◆ **REQUIRED ACTION**
What appears from the first line of the data below through the line containing "Return the outline of every instance of the orange", both included, should be copied exactly, and nothing else.

◆ **EXTRACTED RECORDS**
__________________________________________________

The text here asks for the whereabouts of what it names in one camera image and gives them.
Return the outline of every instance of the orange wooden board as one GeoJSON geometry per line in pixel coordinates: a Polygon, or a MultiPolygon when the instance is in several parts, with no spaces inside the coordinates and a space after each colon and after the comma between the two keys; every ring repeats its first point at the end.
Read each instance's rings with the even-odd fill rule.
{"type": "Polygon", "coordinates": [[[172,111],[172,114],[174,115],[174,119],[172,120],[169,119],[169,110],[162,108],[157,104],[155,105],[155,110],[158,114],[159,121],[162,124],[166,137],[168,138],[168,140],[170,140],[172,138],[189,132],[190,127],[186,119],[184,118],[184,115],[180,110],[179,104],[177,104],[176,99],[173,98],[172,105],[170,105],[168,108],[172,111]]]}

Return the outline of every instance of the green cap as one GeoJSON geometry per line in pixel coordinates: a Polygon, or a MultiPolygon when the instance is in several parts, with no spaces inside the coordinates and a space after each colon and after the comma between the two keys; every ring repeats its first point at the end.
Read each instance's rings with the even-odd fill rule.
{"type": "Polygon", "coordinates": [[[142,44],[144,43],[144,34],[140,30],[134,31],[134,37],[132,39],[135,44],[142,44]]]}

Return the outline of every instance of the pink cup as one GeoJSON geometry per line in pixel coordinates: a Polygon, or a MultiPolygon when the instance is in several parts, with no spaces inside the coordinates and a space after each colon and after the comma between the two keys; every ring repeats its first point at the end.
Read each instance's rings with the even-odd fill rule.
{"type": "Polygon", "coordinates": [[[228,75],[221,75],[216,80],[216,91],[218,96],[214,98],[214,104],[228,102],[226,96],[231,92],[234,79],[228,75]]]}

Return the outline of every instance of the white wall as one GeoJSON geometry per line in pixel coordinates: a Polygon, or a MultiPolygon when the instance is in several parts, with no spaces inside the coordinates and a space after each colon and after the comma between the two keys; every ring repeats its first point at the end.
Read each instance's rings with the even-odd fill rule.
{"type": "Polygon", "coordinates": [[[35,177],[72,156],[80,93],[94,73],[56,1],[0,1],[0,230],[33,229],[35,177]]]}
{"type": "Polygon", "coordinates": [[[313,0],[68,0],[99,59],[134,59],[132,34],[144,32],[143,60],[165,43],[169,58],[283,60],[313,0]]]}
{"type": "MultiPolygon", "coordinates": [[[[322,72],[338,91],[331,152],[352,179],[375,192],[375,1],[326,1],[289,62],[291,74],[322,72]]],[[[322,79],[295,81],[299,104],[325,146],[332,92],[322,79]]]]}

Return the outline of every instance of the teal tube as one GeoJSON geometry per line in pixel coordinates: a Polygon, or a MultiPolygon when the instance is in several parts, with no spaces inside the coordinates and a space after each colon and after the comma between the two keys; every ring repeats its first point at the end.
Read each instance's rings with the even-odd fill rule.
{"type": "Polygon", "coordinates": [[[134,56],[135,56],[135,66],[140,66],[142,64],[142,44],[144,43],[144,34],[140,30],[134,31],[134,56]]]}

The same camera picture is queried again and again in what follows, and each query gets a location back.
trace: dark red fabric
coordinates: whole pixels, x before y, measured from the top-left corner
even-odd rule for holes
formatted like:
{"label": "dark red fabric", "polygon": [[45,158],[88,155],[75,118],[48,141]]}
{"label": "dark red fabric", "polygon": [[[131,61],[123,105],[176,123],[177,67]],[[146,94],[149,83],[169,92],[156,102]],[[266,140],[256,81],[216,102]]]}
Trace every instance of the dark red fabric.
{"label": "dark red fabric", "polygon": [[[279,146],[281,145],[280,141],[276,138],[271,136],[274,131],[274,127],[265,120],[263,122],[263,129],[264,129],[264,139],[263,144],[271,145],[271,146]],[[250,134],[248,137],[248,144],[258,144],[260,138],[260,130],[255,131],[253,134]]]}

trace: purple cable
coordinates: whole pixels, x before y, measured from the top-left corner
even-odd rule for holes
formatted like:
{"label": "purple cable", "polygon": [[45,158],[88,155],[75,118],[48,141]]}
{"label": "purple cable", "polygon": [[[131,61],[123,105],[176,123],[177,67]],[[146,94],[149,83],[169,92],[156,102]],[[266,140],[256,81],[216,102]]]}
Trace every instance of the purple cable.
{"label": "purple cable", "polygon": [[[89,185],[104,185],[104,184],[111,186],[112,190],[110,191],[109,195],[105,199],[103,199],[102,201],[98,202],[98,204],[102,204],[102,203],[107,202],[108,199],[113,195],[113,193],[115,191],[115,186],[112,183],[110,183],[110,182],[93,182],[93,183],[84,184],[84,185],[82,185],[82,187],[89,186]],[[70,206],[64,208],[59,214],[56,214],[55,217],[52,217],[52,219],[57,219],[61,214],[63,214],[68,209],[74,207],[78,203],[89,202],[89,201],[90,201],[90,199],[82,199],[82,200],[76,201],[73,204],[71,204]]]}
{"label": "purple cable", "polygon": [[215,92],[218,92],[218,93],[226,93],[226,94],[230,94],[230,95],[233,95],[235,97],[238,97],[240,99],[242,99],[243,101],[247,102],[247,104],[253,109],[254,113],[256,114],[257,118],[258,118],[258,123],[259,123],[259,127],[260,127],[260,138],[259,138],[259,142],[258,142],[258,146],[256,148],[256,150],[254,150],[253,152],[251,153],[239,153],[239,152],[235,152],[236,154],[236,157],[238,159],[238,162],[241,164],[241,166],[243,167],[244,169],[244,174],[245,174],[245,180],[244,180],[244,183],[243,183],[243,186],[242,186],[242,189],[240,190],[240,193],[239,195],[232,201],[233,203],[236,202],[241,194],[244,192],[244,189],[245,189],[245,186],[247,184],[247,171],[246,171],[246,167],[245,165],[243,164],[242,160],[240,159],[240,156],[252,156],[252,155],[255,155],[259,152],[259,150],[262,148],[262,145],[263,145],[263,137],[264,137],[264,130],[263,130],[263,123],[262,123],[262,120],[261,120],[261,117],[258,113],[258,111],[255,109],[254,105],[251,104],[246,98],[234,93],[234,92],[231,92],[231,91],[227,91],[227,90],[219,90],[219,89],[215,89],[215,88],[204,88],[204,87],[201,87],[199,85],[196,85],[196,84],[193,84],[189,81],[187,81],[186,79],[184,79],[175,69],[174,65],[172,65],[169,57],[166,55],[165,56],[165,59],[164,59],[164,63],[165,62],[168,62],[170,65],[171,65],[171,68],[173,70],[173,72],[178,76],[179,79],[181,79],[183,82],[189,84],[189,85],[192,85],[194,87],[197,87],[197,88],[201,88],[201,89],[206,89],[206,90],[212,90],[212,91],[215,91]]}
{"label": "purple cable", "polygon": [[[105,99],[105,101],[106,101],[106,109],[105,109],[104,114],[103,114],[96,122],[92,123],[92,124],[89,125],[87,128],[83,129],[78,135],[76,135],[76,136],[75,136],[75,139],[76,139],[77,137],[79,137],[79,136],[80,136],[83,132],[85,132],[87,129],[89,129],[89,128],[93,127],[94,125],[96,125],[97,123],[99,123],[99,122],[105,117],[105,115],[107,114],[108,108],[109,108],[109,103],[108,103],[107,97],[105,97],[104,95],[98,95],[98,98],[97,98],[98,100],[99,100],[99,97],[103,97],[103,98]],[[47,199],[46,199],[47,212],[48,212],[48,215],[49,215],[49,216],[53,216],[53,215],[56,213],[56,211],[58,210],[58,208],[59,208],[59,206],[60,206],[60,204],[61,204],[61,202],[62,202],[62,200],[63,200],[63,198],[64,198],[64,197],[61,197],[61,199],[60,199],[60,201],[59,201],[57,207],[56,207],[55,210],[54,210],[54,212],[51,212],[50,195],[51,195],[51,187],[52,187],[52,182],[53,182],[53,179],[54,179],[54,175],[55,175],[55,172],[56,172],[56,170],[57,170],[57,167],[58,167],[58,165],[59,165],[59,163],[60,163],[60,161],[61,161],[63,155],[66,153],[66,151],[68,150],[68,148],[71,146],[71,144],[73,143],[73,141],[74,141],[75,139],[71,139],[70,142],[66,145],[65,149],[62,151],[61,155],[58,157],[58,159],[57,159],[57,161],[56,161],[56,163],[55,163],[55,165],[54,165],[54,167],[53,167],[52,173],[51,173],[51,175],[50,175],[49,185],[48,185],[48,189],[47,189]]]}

__________________________________________________

◆ **OUTPUT FOR THIS EXERCISE**
The text here asks for the whereabouts of what it names in one camera image and gives them.
Return the outline of every instance of the orange wooden board as one GeoJSON geometry per line in pixel coordinates: a Polygon, or a MultiPolygon when the instance is in several parts, with no spaces inside the coordinates and a space after each colon and after the comma between the two keys; every ring repeats its first point at the end.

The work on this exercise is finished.